ウィンはなんとか吹き飛ぶレーヴェスを受けとめる。
「くっ、強力な呪文だけでなく動きも素早い。」
「くそー!!」
ウィンはナインテイルに向けて杖を向けた。
「ギガストーム!!」
そして雷の上位呪文を唱えた。
鋭い雷がナインテイルを襲う。
「総員一斉射撃!!」
それと同時にデュセルが一斉射撃の指示をだす。
弓や弾丸、魔力の弾丸などが空を埋め尽くしナインテイルに降り注ぐ。
「グオオオーーーー」
するとナインテイルは大地が震えるような巨大なおたけびを上げそれらを避わしながらジェラルドの大軍に突撃してきた。

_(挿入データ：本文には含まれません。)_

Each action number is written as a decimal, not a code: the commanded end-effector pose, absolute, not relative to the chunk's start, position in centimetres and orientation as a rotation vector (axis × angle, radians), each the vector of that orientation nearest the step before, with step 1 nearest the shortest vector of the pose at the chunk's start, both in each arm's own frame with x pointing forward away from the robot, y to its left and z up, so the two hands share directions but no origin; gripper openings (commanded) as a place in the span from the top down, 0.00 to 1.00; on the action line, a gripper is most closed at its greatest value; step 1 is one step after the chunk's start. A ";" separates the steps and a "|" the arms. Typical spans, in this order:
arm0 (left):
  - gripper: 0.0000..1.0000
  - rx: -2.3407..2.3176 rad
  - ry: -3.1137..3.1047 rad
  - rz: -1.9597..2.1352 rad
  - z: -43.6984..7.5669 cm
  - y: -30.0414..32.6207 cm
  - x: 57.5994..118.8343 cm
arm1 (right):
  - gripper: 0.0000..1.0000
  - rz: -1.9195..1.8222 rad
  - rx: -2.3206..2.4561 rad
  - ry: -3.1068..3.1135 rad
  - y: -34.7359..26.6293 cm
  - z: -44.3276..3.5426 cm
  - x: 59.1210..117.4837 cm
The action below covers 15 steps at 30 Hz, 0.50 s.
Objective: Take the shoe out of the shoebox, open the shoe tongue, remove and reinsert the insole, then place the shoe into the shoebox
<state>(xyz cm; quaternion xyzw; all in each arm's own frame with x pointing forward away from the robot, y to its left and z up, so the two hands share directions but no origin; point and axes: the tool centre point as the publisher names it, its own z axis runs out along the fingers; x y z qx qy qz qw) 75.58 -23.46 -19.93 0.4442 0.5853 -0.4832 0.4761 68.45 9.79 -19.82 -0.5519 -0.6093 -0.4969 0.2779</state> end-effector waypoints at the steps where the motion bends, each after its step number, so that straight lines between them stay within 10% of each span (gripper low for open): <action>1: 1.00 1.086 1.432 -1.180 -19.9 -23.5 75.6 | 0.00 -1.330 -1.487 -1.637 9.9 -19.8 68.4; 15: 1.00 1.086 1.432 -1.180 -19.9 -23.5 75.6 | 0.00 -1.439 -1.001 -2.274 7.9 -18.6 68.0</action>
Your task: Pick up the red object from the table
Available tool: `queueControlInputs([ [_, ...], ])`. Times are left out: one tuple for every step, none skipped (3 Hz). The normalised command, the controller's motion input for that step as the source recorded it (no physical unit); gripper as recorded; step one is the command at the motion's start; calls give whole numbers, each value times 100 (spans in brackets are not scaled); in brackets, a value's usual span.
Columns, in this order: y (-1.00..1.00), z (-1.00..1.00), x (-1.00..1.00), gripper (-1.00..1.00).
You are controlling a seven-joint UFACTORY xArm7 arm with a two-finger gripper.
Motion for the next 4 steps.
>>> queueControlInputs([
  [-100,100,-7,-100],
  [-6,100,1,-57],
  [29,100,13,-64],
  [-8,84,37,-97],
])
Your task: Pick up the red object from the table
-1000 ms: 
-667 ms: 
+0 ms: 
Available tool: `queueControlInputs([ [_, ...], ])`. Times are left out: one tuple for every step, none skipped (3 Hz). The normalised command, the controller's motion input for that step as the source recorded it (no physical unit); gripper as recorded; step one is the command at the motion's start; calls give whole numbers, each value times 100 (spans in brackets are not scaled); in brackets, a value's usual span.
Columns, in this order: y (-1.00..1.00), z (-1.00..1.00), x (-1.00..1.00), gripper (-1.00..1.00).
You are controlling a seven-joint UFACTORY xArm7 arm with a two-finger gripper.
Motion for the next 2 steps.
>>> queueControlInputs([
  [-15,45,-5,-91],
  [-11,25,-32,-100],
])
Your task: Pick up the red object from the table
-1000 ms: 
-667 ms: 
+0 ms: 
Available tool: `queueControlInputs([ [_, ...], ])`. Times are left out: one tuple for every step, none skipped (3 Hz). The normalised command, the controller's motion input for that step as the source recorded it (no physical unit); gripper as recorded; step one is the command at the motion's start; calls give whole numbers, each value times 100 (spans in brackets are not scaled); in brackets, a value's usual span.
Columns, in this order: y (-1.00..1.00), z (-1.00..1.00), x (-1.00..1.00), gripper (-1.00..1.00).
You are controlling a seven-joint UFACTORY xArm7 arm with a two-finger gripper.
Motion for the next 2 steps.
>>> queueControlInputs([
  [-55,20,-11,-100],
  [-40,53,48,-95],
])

大勢のジェラルド兵が無残にちぎられていく悪魔の光景にホーリー軍も萎縮していた。
「嘘だろ、このままじゃ」その時だった、ナインテイルの背後に赤い影が現われた。
"ザンッ"
「グギャーーー」
悲鳴を上げるナインテイル。
ナインテイルの尾が一本斬り落とされたのだ。
"ドン"
巨大な尾が音を立てて大地にめり込む。
そして見た。
ウィンは、レーヴェスは、ヴェイルを介抱しているルナも、そしてジェラルド兵達も。
雲に半分隠れた夕日に照らされながらナインテイルの頭上に立つ赤き剣士を。

「アルスか!?」
冷静な表情のまま驚きを隠せないレーヴェス。
「アルスさん生きて」
目を丸くするウィン。
「・・・・・アルス」
涙を浮かべながらほほ笑むルナ。
それぞれが色々な感情を胸にアルスを見る。
「話は後だ、まずはこいつを倒す。こいつの弱点はこの尾、尾を狙うんだ」
そう叫ぶアルス。
するとレーヴェス達は、ナインテイルが尾を一本失い、魔力が下がっていることに気付いた。
「なるほどな」
レーヴェスはアルスに気を取られているナインテイルの背後に回った。
「斬影閃・狼牙!!」
"ザシュッ"
そしてレーヴェスは尾を一気に二本斬り落とした。
「グギャオーーー」
ナインテイルは更に悲鳴を上げ、錯乱状態に陥った。
「グオオオーーーー」
今度は巨大な火柱が立ち上がった。
ナインテイルは上位呪文バーニングウォールを放ったのだ。
しかしアルス達にとってやみくもに放った敵の攻撃を避けるのは難しくない。
そして、もはや全ての尾を斬り落とすまでに時間はかからなかった。
「魔力が・・・消えた」
魔力を完全に失い、その場に倒れこむナインテイル。
「今だ!セルシウスティアース!!」
ウィンの氷の魔力が弓を形作る。
そして氷の矢がナインテイルを貫く。
"パキキキ"
完全に凍結するナインテイル。
「おおお!」
「くらえ!」
そしてアルスとレーヴェスがナインテイルに斬撃を浴びせる。
するとガラガラと音を立てバラバラになった。
「ルンやったよ」
ウィンは心の中で死んだ妹に祈りを捧げた。